Le référendum de 1995 a frôlé la bascule. Le « Non » l’a emporté par moins de 55 000 voix. Mais derrière ce résultat, il y a des manœuvres, des financements troubles et des opérations qui ont laissé des traces. Voici un résumé net, sourcé et sans fioritures.
1) Rallyes coordonnés et logistique pour gonfler le « Non »
Des personnalités fédérales ont encouragé des Canadiens hors Québec à venir à Montréal pour le grand rassemblement fédéraliste (le « Unity Rally ») les 26–27 octobre 1995. Des compagnies aériennes et des cars ont été sollicités pour transporter des sympathisants, et des ventes à prix très réduits ont été promues. Cette mobilisation a été perçue par le camp du « Oui » comme une intervention massive provenant de l’extérieur.
2) Option Canada et des fonds publics utilisés pour promouvoir le fédéralisme
Plusieurs groupes fédéralistes ont reçu des fonds publics.
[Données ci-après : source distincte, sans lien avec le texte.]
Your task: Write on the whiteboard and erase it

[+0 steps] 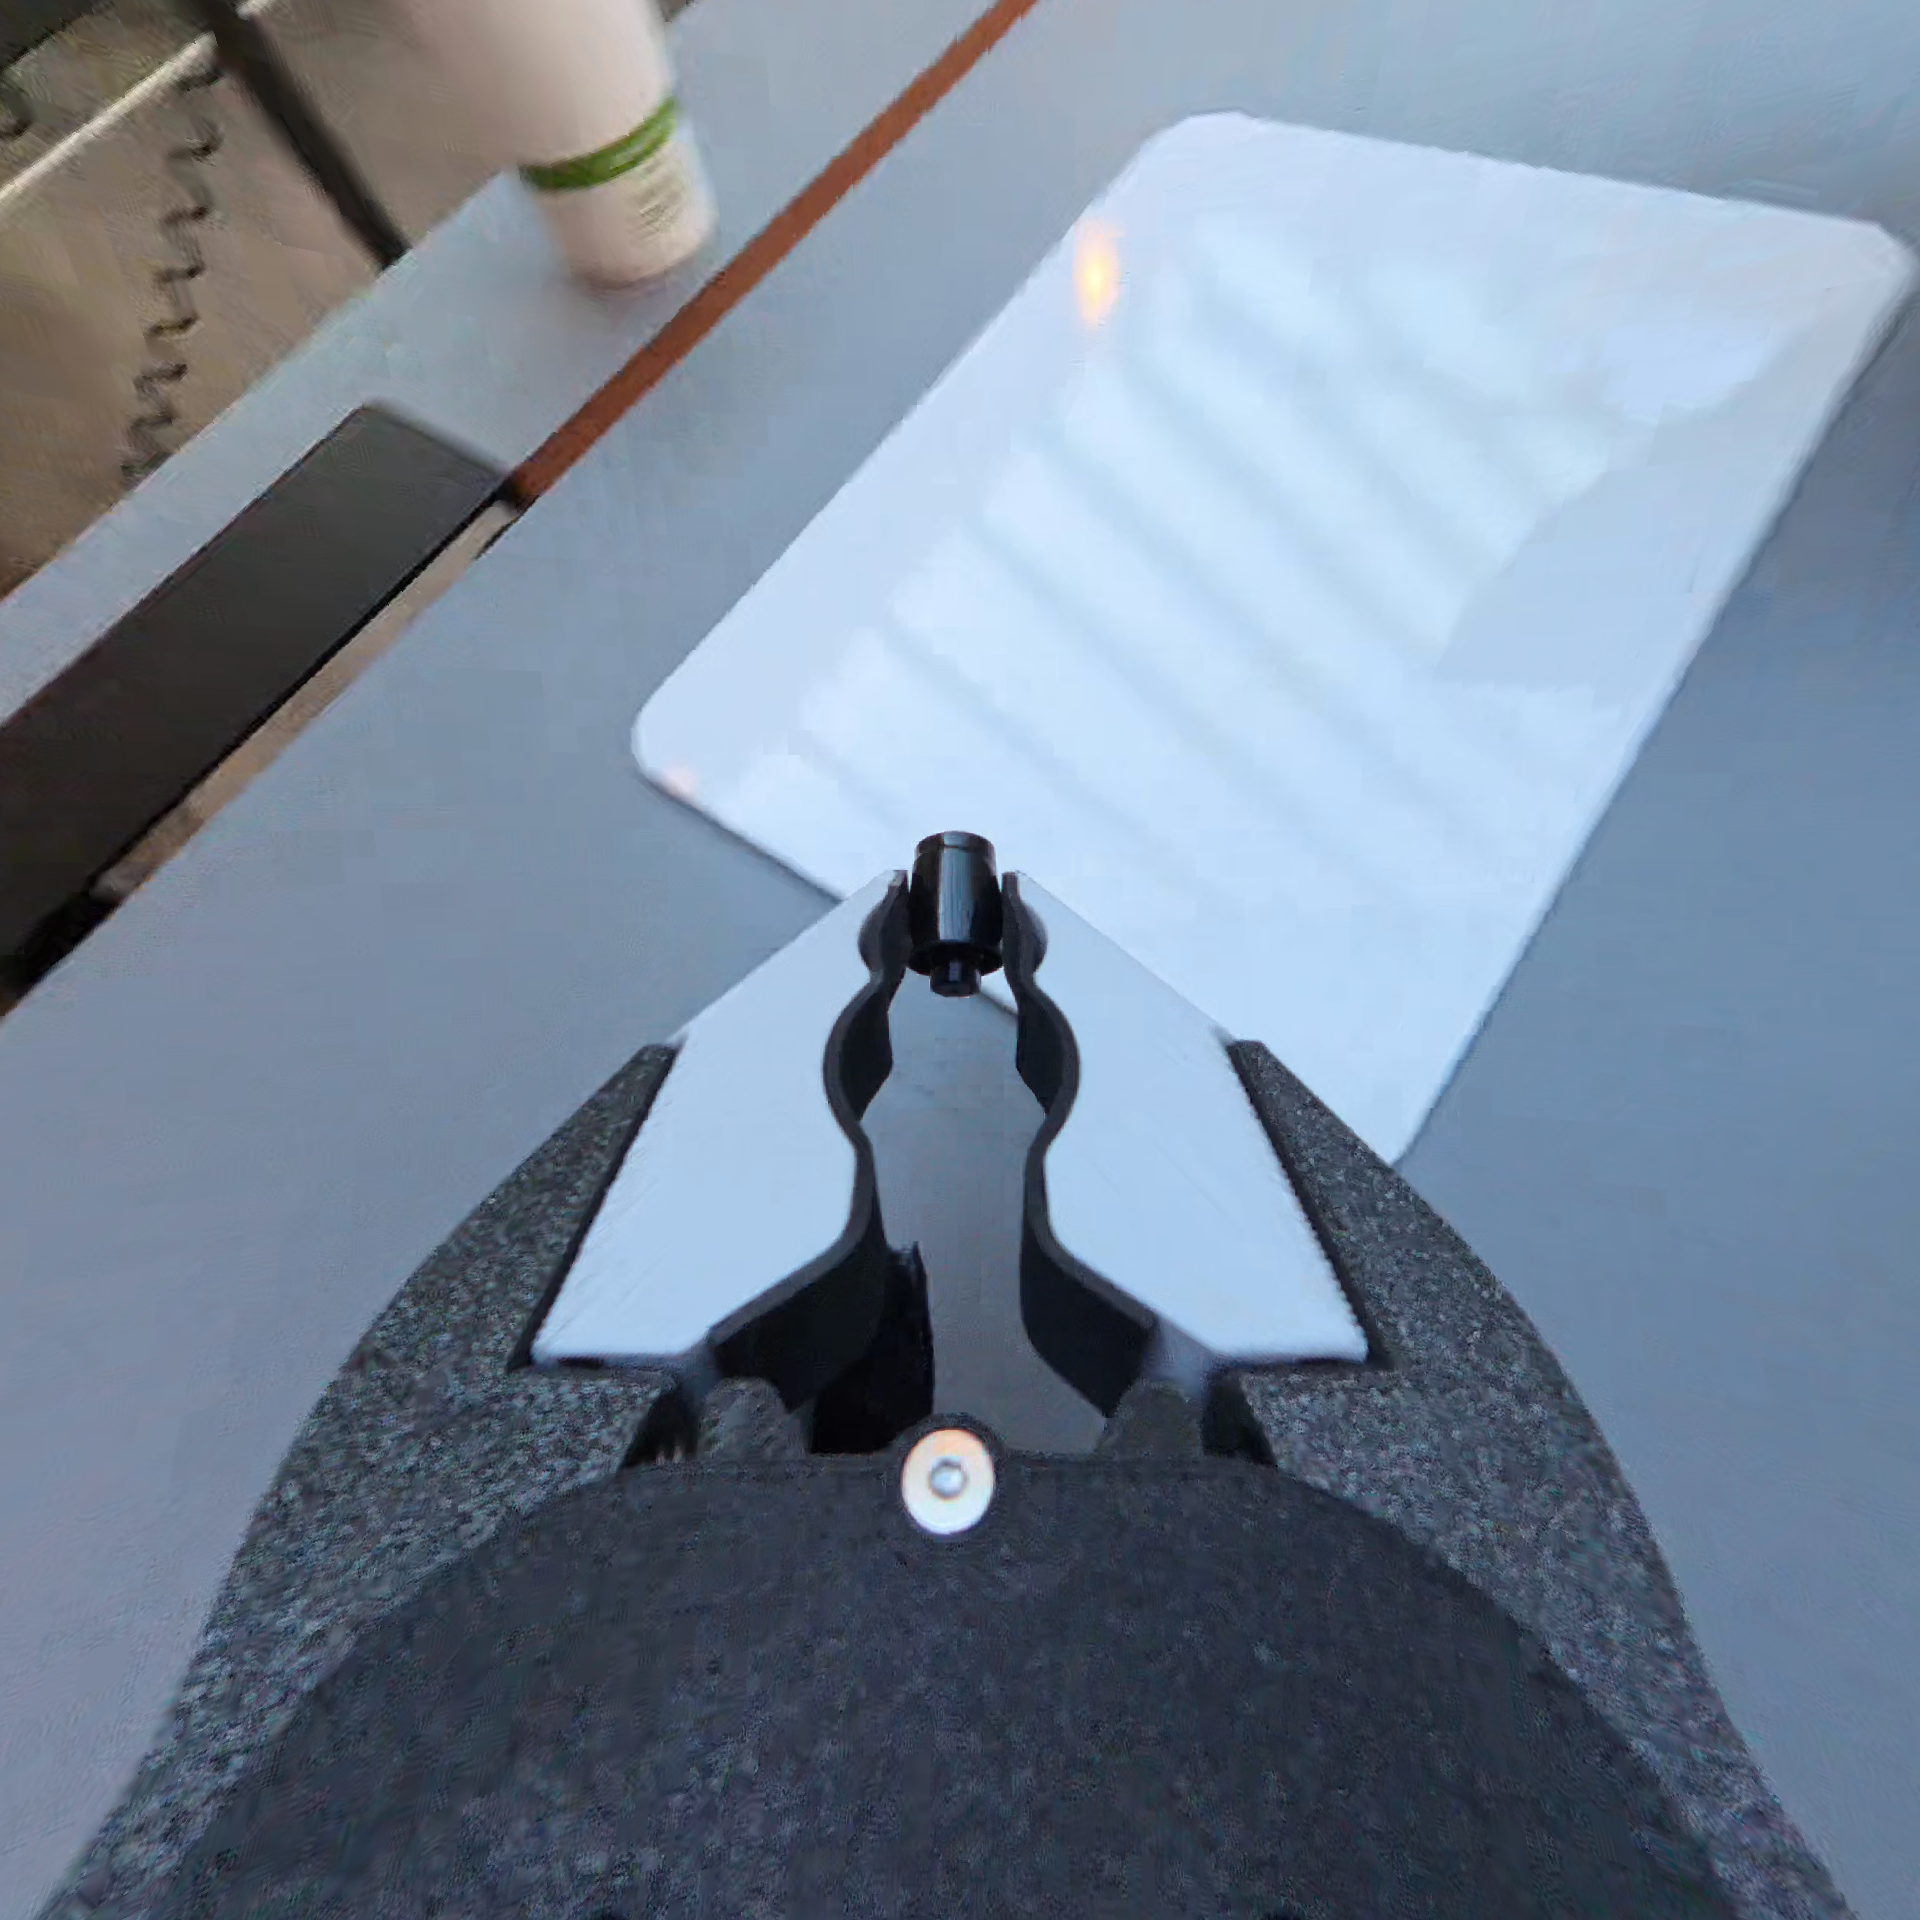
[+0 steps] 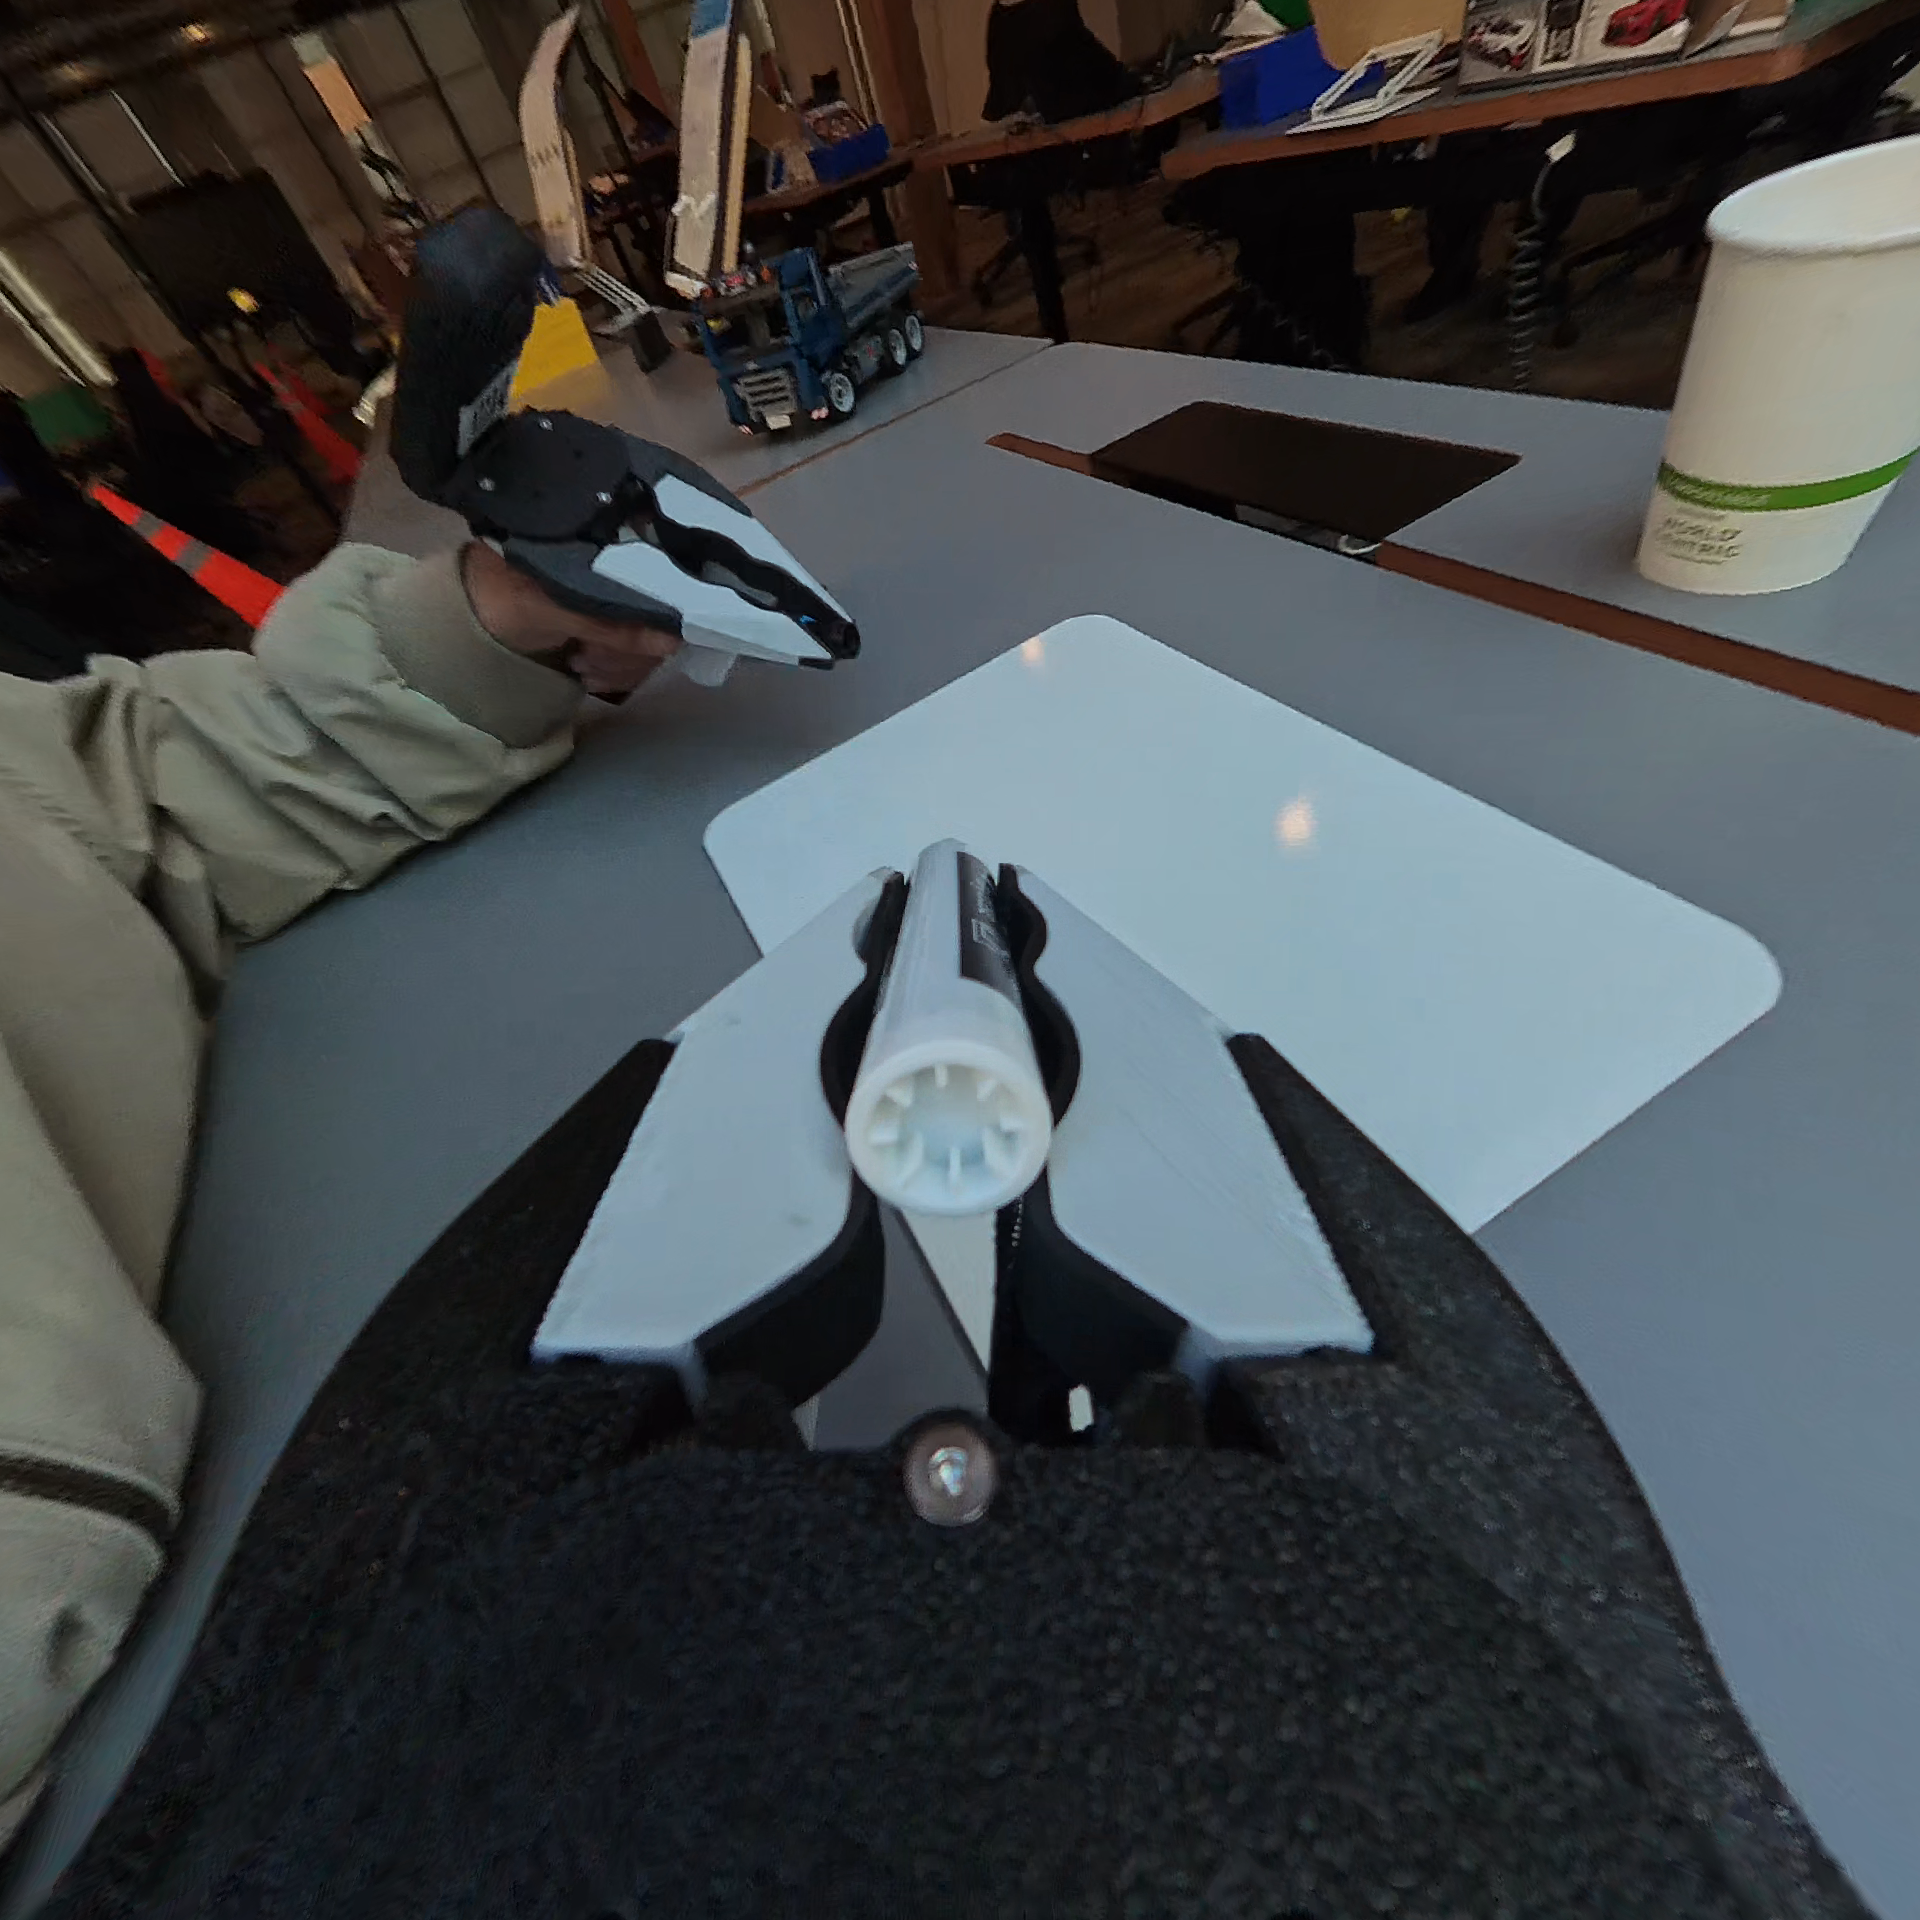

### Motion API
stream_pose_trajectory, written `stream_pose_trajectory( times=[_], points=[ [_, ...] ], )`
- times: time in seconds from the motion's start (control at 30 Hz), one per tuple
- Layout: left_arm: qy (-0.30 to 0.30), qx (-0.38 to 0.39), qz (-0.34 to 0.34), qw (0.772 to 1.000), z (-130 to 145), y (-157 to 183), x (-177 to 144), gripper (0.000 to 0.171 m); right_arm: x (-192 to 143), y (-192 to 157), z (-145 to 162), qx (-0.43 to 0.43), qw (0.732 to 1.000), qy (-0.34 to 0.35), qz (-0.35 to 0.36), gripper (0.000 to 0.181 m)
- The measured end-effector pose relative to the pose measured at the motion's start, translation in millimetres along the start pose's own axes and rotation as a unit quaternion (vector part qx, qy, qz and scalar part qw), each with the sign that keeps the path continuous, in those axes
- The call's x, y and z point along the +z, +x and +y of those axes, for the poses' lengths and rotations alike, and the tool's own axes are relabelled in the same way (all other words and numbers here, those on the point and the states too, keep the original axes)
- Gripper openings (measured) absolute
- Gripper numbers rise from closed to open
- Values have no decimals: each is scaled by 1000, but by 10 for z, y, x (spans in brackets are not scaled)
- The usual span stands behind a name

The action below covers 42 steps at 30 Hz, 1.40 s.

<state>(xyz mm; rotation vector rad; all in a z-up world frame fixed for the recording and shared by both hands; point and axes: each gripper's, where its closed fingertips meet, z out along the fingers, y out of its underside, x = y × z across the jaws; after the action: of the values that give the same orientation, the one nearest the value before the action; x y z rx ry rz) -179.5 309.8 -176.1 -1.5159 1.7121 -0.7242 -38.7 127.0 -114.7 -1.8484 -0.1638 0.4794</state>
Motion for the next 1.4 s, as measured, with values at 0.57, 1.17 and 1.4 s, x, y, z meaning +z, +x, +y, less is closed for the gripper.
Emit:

Option Canada — créé pour promouvoir l’unité — a touché des sommes importantes du ministère du Patrimoine canadien en 1994–1996. Après coup, des enquêtes ont montré que des dépenses n’avaient pas été déclarées et que certaines activités visaient à influencer le référendum.
Un autre volet explosif : l’ancien ministre de l’Immigration Sergio Marchi a confirmé que Jean Chrétien lui avait demandé d’accélérer le traitement des demandes de citoyenneté avant le référendum de 1995, afin que davantage de nouveaux citoyens puissent voter. Cette accélération — qualifiée par certains de « citizenship blitz » — alimente l’argument selon lequel l’exécutif fédéral a utilisé les leviers administratifs pour peser sur le scrutin.
3) Dépenses non déclarées et rapport Grenier : 539 000 $
Une enquête mandatée par l’Autorité électorale du Québec (juge Bernard Grenier) a conclu que des organisations fédéralistes n’avaient pas déclaré 539 000 $ de dépenses liées à la campagne du « Non ». Ce montant représente des infractions aux règles de transparence de l’époque. Ces faits ont relancé les demandes pour la publication de documents et de témoins liés à cette période.
4) Le Programme de commandite (AdScam) : la suite révélatrice
Quelques années plus tard, l’enquête Gomery a révélé que le gouvernement libéral avait lancé, au milieu des années 1990, un Programme de commandite pour contrer le séparatisme. Ce programme a ensuite été entaché de détournements et de contrats accordés à des firmes liées au parti. Gomery souligne l’origine du programme au tournant 1994–1995 et relie son objectif à la lutte contre la vague souverainiste post-référendum.
5) Contestations procédurales et bulletins rejetés
Après le vote, des controverses ont éclaté autour de bulletins rejetés et de problèmes de comptage dans certaines circonscriptions. Des études universitaires ont noté des variations anormales de bulletins rejetés selon le résultat local (plus de rejets dans certains secteurs favorables au « No »), ce qui a alimenté les soupçons et les accusations de manipulation procédurale.
FAQ — les questions que se pose votre lectorat
1) Le gouvernement libéral a-t-il illégalement acheté le référendum ?
Il n’y a pas eu de condamnation pénale généralisée qui affirme «achat» du référendum, mais des enquêtes (Grenier, Gomery) ont documenté des dépenses non déclarées et un usage problématique de fonds publics pour des activités visant à promouvoir le fédéralisme.
2) Qu’est-ce qu’Option Canada ?
Option Canada était un organisme pro-fédéraliste qui a reçu des fonds publics pour des activités de «promotion de l’unité» au Québec. Son rôle et ses financements ont fait l’objet de critiques et d’enquêtes.
3) Le Programme de commandite (AdScam) est-il lié directement à 1995 ?
Oui. Le programme a été créé pour contrer le séparatisme après 1995 et son origine remonte à 1994–95. La commission Gomery a montré que le programme a ensuite été exploité de façon douteuse.
4) Les résultats auraient-ils été différents sans ces interventions ?
Impossible de l’affirmer catégoriquement. Le vote fut très serré; cependant, la mobilisation externe et les dépenses non déclarées ont très probablement influencé l’équilibre. Les enquêtes ont confirmé l’existence d’effets, mais pas une causalité unique et absolue.
5) Où trouver les documents originaux et rapports ?
Lire le rapport Gomery pour le Programme de commandite et le rapport Grenier pour les dépenses liées au référendum. Les grands médias nationaux (CBC, Global News) ont aussi des dossiers et rétrospectives.
Conclusion :
Le résultat de 1995 a été façonné par une combinaison d’actions publiques et privées : rallyes massifs, financements opaques et programmes fédéraux conçus pour contrer le oui. Les enquêtes postérieures ont confirmé plusieurs manœuvres documentées.